Any feeling that he has for HW falls short of his obsession for the money he could earn, and that obsession drives him forward. Plainview also uses his dominating nature to expose and manipulate Eli, the foolish young man who invites Plainview to drill on his father's land.
His toxic masculinity puts down everyone around him, never allowing an inch around his carefully cultivated operation. Through his tight control and clever aggression, Plainview shows that he must be the person in charge at all times; otherwise, he'd be lost.
3. Edwin Epps in 12 Years a Slave (2013)
Michael Fassbender's evil slave owner in 12 Years a Slave isn't a character who shows himself to be human for much of the time.
Even amongst the other slave owners, Edwin Epps is known for his barbaric treatment of his slaves, treating them worse than farmers treat cattle bound for the slaughterhouse.
His constant psychological torture and ruthless beatings make the film difficult to watch, but his outright cruelty shows Epps as a man who suffers from masculinity himself.
He often engages in sexual relations with his slaves—primarily Patsey—because he's attracted to the power he has over them. Yet he reacts almost kindly to the children who run around his plantation, despite his ownership and sadistic treatment of their parents.
Edwin Epps is a person who needs to lord his power over others to stroke his ego and dampen the conflicted feelings he has inside.
2. Michael Corleone in The Godfather (1972)
Reluctantly heading the Corleone family—after the stepping-down and death of his father—Michael Corleone's journey from decorated soldier to ruthless mafia don depicts the pressures of toxic masculine expectations on somebody who doesn't want it.
Through the three Godfather films, Michael's descent into ruthless evil is balanced by a sense of power that he must exude at all times as head of his crime family.
When we first meet him, Michael Corleone is just a boy who returns home from war. He has no stomach for fighting anymore and has no intention of joining his family's crime business.
However, due to the murder of his older brother and the ineptitude of his other brother, Michael has to take on the role. That pressure leads him to exhibit the toxicity of the dominating power he has in the seat.
Through his relationship with Kay, we see Michael go from a caring younger man to a cold-hearted adult who views those around him as pawns in his empire. He must control them, and he pushes Kay away as his dominance takes over his once-gentle soul.
1. Mr. O'Brien in The Tree of Life (2011)
Brad Pitt's Mr.

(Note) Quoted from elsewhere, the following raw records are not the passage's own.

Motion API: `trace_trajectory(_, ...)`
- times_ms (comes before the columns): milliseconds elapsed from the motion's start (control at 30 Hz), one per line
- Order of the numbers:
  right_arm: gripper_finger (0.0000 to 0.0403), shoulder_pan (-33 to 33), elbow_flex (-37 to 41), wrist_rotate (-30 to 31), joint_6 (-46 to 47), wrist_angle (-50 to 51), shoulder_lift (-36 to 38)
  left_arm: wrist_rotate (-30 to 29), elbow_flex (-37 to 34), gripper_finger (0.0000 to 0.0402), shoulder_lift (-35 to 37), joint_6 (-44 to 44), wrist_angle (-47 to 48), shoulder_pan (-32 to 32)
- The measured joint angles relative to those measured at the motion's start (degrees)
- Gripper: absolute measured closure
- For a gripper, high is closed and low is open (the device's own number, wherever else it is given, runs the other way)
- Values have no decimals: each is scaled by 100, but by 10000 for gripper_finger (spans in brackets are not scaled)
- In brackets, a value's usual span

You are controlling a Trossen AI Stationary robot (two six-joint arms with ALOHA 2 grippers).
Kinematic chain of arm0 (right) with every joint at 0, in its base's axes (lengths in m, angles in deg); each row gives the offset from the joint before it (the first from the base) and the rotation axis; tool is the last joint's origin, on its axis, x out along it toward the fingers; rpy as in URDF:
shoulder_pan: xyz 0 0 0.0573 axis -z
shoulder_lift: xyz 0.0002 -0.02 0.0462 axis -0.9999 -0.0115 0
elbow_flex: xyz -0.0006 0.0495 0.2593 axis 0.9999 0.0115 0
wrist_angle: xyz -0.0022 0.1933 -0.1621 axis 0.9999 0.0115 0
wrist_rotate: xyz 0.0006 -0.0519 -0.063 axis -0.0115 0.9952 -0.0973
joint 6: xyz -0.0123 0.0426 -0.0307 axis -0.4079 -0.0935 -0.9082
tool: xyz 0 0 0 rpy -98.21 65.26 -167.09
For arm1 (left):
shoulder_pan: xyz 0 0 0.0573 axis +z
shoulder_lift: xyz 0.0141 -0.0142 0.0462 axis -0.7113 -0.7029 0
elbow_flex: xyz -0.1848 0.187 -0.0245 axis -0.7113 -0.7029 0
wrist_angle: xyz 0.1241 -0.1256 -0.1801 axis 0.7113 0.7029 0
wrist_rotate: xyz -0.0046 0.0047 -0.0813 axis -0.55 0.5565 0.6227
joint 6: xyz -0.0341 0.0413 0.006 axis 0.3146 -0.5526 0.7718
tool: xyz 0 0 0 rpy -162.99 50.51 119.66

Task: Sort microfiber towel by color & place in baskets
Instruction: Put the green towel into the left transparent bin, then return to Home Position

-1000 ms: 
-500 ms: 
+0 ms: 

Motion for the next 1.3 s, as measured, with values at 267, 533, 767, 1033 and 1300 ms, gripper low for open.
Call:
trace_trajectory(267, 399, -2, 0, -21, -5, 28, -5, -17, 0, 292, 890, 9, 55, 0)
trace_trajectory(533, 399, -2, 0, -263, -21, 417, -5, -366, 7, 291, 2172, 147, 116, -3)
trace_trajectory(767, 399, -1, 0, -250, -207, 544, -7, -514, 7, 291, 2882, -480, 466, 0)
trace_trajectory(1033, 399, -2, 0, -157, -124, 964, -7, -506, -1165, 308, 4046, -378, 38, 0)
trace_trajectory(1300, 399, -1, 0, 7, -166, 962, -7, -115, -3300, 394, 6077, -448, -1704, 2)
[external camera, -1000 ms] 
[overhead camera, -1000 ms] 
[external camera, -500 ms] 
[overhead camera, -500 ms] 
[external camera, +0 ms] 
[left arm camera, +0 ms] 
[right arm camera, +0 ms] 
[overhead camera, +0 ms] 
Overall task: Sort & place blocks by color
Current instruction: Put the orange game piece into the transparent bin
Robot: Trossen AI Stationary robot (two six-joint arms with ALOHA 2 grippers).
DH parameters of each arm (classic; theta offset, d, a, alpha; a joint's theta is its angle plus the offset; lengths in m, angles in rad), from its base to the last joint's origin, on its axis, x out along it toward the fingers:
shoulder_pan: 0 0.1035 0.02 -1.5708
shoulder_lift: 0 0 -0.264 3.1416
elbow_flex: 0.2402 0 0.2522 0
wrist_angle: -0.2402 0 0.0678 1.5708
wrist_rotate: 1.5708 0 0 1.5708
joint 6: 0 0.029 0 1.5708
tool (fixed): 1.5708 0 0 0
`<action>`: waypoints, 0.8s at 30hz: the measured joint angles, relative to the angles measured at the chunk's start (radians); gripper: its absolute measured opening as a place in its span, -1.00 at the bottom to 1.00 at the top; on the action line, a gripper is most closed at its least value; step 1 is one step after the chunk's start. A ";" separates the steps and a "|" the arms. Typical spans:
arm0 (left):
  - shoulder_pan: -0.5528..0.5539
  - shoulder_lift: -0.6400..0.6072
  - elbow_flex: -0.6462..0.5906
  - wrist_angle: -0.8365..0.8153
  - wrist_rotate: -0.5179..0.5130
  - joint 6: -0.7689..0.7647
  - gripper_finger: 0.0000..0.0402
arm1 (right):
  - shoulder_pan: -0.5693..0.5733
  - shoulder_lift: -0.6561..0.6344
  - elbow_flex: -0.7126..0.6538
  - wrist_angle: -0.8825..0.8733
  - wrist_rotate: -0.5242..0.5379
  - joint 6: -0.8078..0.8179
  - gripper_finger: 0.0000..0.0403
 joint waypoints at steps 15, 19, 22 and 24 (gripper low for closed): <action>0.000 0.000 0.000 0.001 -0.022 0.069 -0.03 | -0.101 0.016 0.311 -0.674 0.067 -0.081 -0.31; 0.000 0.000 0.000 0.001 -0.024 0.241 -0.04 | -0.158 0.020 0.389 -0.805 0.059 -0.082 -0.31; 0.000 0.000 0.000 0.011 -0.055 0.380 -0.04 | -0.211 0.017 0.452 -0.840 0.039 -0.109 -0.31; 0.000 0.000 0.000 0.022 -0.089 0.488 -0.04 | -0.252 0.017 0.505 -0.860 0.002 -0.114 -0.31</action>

O'Brien in The Tree of Life represents a man who tried to be something new in a world that wanted him to join the American Dream, to have his place on the line and happily work his life away. It was a common ideal during the late-1950s and early-1960s.

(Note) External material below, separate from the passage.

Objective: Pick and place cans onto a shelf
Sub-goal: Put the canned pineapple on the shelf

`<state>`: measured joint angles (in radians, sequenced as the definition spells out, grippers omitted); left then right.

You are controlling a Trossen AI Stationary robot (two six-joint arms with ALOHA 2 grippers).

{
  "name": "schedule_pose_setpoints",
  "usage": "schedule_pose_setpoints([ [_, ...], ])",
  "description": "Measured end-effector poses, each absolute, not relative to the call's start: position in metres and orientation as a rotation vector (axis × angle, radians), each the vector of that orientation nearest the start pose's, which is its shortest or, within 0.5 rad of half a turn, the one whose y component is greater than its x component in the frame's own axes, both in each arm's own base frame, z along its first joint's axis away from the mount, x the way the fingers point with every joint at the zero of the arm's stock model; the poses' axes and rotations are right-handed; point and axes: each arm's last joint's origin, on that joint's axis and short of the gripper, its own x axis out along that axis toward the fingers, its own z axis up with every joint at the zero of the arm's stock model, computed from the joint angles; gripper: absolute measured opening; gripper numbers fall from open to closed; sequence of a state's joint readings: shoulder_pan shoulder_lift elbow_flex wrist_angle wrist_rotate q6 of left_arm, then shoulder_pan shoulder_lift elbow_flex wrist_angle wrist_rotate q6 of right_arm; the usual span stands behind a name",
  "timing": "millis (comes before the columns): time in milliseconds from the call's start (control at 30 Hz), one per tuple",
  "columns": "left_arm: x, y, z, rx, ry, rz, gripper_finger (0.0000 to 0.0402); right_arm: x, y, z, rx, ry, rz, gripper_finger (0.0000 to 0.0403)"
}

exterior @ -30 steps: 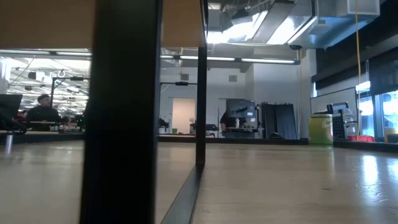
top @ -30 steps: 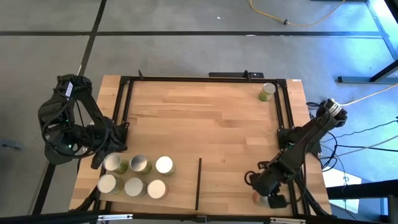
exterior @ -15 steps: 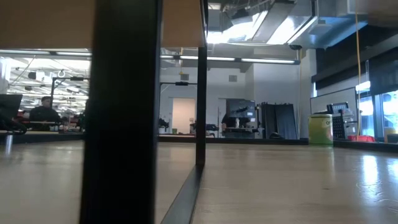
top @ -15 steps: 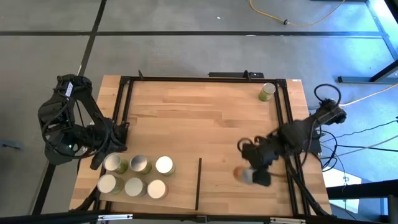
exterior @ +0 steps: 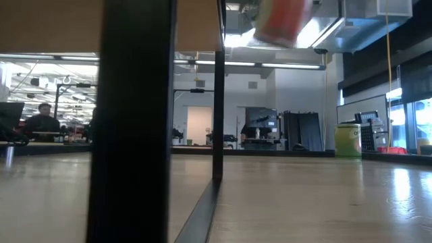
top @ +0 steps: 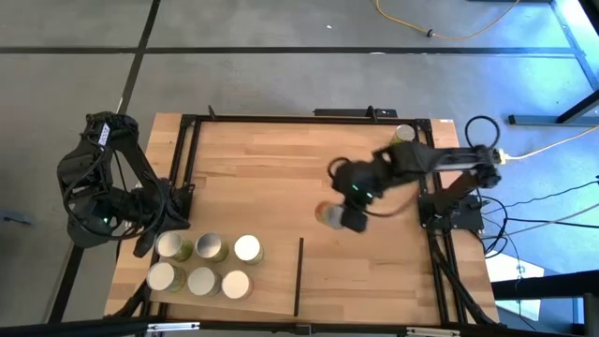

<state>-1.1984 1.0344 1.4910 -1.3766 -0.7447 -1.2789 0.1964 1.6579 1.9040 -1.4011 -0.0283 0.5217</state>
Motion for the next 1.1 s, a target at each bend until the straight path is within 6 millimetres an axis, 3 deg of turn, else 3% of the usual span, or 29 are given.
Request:
schedule_pose_setpoints([
  [233,0.066,-0.117,0.421,-0.468,0.674,-0.033,0.0,0.354,0.01,0.385,0.362,1.08,-0.025,0.0],
  [400,0.066,-0.117,0.421,-0.471,0.701,-0.049,0.0,0.384,-0.005,0.383,0.311,1.058,0.045,0.0],
  [700,0.066,-0.117,0.421,-0.472,0.709,-0.053,0.0,0.391,0.006,0.39,0.345,1.12,0.175,0.0],
  [1100,0.066,-0.117,0.421,-0.44,0.708,-0.065,0.0,0.399,0.038,0.401,0.33,0.994,0.306,0.0],
])
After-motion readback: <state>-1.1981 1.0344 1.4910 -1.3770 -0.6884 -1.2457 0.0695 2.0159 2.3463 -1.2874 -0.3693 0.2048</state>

But years of failure and the various trials handed down to him leave Mr. O'Brien bitter and angry about his place in the world—an anger that he unleashes on his family through unrelenting passive aggression.

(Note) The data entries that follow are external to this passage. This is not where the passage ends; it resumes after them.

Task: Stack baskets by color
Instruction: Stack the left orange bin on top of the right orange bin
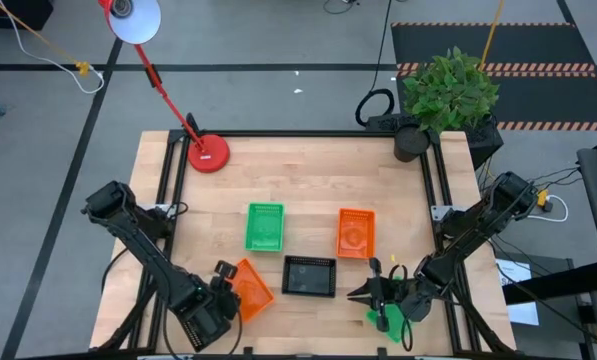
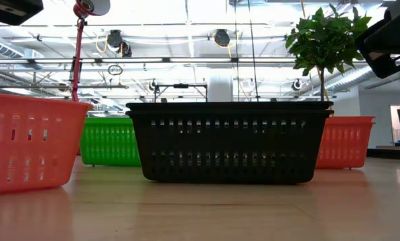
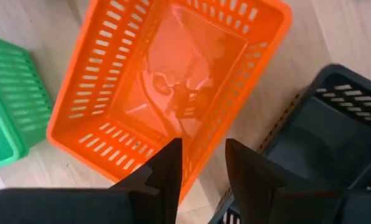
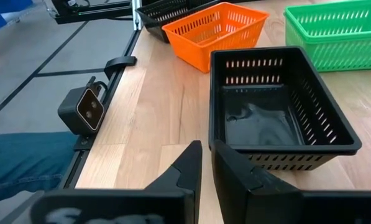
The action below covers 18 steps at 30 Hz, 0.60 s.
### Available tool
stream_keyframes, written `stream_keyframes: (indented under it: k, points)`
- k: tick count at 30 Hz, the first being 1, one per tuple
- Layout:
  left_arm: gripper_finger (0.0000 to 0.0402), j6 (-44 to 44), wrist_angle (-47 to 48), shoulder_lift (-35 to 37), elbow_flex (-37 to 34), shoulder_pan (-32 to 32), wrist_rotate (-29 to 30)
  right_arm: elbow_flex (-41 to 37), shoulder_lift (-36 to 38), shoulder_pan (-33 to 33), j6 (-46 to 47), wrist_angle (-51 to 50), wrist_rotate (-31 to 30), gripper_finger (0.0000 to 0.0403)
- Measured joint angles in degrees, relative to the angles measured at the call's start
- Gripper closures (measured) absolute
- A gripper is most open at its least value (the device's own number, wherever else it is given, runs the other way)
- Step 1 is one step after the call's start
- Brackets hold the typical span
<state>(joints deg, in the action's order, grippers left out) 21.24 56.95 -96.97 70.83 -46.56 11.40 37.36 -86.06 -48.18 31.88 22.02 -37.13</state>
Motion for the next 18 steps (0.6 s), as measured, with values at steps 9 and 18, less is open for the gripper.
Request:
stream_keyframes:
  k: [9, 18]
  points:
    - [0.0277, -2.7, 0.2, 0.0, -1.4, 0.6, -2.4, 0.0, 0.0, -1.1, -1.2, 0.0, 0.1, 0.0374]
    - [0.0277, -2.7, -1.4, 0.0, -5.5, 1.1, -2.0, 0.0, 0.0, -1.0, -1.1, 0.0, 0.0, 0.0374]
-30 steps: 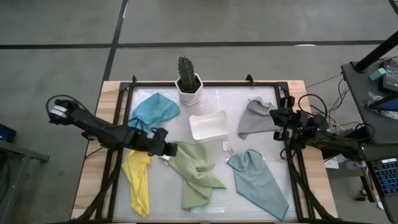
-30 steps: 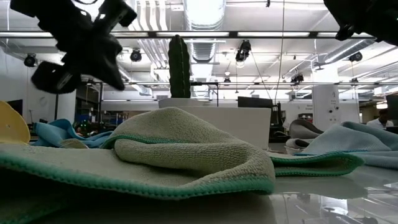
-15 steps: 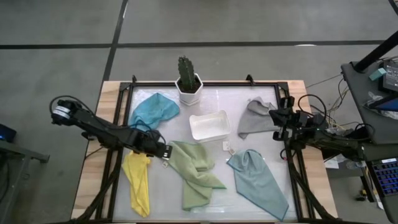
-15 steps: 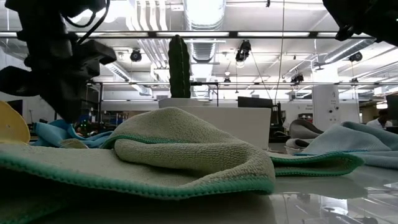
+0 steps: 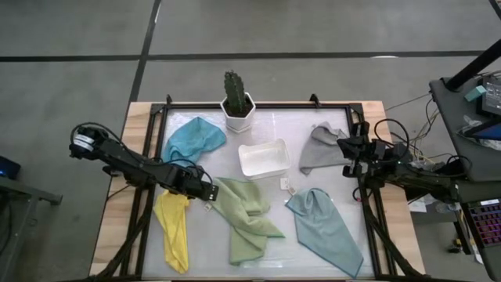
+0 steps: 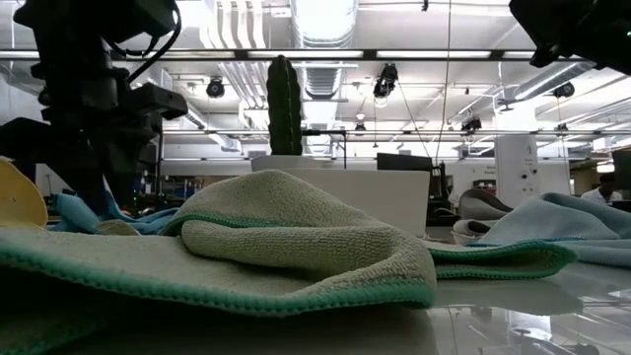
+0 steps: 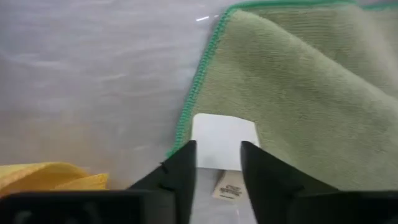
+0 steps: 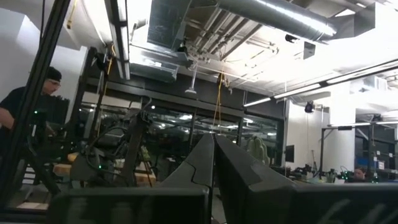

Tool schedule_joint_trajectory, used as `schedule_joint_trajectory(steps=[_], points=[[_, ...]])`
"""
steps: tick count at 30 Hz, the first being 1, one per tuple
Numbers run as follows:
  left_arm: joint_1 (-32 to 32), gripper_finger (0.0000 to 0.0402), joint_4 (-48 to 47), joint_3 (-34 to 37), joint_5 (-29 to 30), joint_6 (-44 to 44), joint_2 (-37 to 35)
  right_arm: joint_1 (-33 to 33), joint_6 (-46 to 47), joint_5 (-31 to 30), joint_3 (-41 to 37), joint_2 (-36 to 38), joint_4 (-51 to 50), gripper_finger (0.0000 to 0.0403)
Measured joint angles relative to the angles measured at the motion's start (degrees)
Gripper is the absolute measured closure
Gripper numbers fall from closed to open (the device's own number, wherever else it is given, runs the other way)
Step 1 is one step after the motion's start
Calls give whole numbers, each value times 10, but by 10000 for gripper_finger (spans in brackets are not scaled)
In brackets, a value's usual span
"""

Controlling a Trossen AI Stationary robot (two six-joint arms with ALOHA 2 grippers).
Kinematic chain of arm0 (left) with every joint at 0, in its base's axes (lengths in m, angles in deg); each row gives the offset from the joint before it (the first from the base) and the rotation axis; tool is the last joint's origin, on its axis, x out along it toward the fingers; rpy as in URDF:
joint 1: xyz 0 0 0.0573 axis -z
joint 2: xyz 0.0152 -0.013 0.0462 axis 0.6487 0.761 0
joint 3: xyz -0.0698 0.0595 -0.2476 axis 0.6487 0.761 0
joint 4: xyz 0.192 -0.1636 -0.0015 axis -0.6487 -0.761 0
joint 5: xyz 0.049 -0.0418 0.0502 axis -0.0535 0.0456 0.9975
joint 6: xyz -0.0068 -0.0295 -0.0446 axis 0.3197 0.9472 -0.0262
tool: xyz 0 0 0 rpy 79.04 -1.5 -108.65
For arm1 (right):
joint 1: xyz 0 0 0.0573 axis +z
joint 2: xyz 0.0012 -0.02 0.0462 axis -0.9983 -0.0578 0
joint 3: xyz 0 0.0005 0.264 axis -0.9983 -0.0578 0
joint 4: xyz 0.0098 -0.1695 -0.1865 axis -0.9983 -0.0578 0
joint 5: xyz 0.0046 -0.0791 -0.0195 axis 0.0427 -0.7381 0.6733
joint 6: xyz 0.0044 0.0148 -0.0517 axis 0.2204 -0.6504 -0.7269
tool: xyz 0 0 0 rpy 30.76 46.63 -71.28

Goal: Fold microfiber towels
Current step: Fold the green towel

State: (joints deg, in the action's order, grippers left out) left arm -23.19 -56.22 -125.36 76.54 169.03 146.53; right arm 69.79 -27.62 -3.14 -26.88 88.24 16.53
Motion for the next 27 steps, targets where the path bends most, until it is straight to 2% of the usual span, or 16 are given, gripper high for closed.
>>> schedule_joint_trajectory(steps=[4, 7, 17, 21, 27], points=[[0, 228, -1, 1, 0, 0, 19, 0, 0, 0, 0, 0, 0, 394], [0, 209, -1, 2, 0, -2, 40, 0, 0, 0, 0, 0, 0, 394], [0, 204, 10, -2, -2, -17, 83, 0, 0, 0, 0, 0, 0, 394], [1, 231, 8, -2, -4, -17, 88, 0, 0, 0, 0, 0, 0, 394], [1, 318, 11, -7, -7, -26, 96, 0, 0, 0, 0, 0, 0, 394]])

His son, Jack, hates his father's manner and ire, preferring the softer nature of his caring mother. Mr. O'Brien takes that as a sign of weakness in his child, and he often tries to teach him the value of being able to see the world for what he feels it is: corrupt.
The power in Pitt's performance comes from the reality of the situation he evokes, showing a toxic masculine temperament that dominated the lives of so many in the immediate post-War era.